RAPHAEL’S WORK IN THE VATICAN, ROME
In 1508, Pope Julius II asked Raphael to come to Rome to decorate a series of official rooms in the Vatican. The artist painted frescoes using themes that reflected what each room was used for. For example, the Stanza della Segnatura, the Pope’s library and private office, was decorated with pictures illustrating different sides of the human spirit: spiritual truth, logic, goodness and beauty. One of the most famous of these frescoes is The School of Athens, which shows Greek philosophers such as Plato and Aristotle grouped together in a grand Classical building.
Raphael also made a series of preparatory drawings (known as “cartoons”) as designs for tapestries to be hung in the Vatican’s famous Sistine Chapel. These sketches showed events in the lives of St Peter and St Paul, and had a big influence on the work of later artists.
Raphael had other artistic talents. In 1512 he began to work as an architect. Donato Bramante, the architect in charge of rebuilding St Peter’s Basilica, the huge cathedral-like building in the Vatican, died in 1514 and Raphael was chosen to replace him.
Raphael was not only employed by the Church. He also painted for private clients. One important patron was a banker called Agostino Chigi, for whom he decorated two chapels, as well as a villa. Raphael’s interiors were partly inspired by the style of the Roman emperor Nero’s ancient palace, which had been recently excavated. The frescoes Raphael painted in the villa were of mythological scenes. They show Galatea—a statue of a beautiful woman brought to life by Venus, the goddess of love, for the sculptor Pygmalion, who had fallen in love with his own creation—as well as Cupid and Psyche, who, according to Roman mythology, fell in love and overcame great obstacles to be together.
PORTRAITS AND ALTARPIECES
During the years he spent in Rome, Raphael also painted memorable portraits. These include Pope Julius II (c. 1511), Pope Leo X and Two Cardinals (c. 1519) and a portrait of the nobleman Baldassare Castiglione (c. 1516). Remarkable for their vivid colours and Raphael’s skill in capturing both the sitter’s likeness and character, these pictures represented a powerful and new kind of image. They inspired many portrait artists in the centuries that followed.

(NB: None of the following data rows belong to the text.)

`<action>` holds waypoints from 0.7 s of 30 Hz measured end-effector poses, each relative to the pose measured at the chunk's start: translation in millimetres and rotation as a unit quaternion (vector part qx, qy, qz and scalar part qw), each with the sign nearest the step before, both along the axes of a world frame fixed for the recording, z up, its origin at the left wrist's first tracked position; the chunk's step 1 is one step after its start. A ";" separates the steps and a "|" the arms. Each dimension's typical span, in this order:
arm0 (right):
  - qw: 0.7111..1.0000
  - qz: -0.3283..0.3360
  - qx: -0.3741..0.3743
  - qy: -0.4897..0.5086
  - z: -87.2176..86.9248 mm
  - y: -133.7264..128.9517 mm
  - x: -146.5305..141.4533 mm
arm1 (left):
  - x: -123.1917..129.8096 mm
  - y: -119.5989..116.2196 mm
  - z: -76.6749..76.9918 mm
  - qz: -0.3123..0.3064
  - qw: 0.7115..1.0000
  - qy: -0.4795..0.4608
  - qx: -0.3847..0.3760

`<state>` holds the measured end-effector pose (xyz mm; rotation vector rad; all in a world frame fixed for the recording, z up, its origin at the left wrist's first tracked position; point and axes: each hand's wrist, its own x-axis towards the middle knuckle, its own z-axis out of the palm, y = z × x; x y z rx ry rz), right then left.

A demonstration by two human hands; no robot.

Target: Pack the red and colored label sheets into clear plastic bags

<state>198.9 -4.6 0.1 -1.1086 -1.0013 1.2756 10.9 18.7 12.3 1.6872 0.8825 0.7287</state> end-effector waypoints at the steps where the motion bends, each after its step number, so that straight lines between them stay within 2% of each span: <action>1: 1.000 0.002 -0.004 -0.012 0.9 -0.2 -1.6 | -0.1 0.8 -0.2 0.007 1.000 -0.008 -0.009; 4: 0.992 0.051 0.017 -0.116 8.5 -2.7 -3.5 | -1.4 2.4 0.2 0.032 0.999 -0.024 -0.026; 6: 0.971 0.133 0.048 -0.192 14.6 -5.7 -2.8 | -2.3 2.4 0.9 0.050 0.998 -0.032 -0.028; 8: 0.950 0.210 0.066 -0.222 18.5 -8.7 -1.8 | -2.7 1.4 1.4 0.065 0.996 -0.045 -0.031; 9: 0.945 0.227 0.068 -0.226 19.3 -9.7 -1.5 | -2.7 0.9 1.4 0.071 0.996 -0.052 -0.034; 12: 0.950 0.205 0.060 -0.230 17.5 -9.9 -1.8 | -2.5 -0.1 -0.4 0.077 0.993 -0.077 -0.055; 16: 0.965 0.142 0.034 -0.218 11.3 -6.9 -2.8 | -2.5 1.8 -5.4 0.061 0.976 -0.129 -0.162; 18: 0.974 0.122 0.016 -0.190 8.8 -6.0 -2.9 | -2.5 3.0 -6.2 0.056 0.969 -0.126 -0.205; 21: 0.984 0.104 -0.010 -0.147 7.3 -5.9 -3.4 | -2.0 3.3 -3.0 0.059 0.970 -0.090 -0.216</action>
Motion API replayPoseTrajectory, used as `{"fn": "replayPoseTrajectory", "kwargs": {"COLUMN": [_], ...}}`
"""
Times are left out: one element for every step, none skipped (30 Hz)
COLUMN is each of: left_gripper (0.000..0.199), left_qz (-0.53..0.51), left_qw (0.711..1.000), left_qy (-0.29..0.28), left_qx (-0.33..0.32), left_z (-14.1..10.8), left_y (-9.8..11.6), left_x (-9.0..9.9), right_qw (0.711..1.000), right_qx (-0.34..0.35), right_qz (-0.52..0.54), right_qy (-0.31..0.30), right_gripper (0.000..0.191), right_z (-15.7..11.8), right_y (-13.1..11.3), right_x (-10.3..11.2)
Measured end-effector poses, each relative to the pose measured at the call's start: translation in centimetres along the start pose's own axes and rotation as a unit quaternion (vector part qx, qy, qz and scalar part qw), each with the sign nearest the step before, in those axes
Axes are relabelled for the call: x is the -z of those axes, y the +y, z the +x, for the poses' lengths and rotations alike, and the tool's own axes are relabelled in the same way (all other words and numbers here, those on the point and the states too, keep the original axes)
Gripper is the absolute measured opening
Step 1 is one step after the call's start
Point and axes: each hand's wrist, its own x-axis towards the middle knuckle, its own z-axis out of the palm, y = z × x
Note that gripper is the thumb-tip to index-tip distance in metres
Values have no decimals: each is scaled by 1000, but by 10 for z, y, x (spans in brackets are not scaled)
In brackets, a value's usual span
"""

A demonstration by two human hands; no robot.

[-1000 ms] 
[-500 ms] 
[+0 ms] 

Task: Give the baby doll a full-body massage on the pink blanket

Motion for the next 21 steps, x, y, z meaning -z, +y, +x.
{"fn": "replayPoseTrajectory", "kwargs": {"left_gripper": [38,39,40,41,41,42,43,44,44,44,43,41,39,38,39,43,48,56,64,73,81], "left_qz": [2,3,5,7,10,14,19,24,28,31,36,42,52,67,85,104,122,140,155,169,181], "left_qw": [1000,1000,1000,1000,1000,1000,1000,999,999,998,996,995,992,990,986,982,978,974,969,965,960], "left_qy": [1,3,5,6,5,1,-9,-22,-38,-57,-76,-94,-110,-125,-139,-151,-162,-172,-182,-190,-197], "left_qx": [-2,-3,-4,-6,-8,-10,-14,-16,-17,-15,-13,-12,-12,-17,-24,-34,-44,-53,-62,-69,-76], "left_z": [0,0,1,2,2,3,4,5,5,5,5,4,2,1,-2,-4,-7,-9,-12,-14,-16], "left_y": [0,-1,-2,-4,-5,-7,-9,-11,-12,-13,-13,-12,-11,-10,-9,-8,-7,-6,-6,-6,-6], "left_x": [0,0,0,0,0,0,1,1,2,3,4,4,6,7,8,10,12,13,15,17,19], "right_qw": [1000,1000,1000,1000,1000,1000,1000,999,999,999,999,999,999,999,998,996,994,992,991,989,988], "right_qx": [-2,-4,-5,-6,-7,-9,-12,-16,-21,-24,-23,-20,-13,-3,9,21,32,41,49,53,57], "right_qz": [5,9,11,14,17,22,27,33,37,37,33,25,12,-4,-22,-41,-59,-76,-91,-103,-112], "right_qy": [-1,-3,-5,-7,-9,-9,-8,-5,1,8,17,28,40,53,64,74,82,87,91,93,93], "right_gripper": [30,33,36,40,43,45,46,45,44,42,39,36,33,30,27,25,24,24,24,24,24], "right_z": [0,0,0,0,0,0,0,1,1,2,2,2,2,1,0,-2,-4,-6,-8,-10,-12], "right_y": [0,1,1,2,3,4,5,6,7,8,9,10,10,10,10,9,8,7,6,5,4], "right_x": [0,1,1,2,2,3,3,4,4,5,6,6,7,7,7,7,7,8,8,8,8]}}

Raphael painted altarpieces throughout his career. Towards the end of his life he executed a number of particularly fine examples, including the famous Sistine Madonna (c. 1513). This magnificent altarpiece shows the Virgin Mary and child in the clouds, above two loveable cherubs.
Unlike several other major artists of the Italian Renaissance, such as Leonardo da Vinci, Michelangelo and Titian, Raphael died at a young age. His death in Rome on April 6, 1520, cut short his successful and productive career.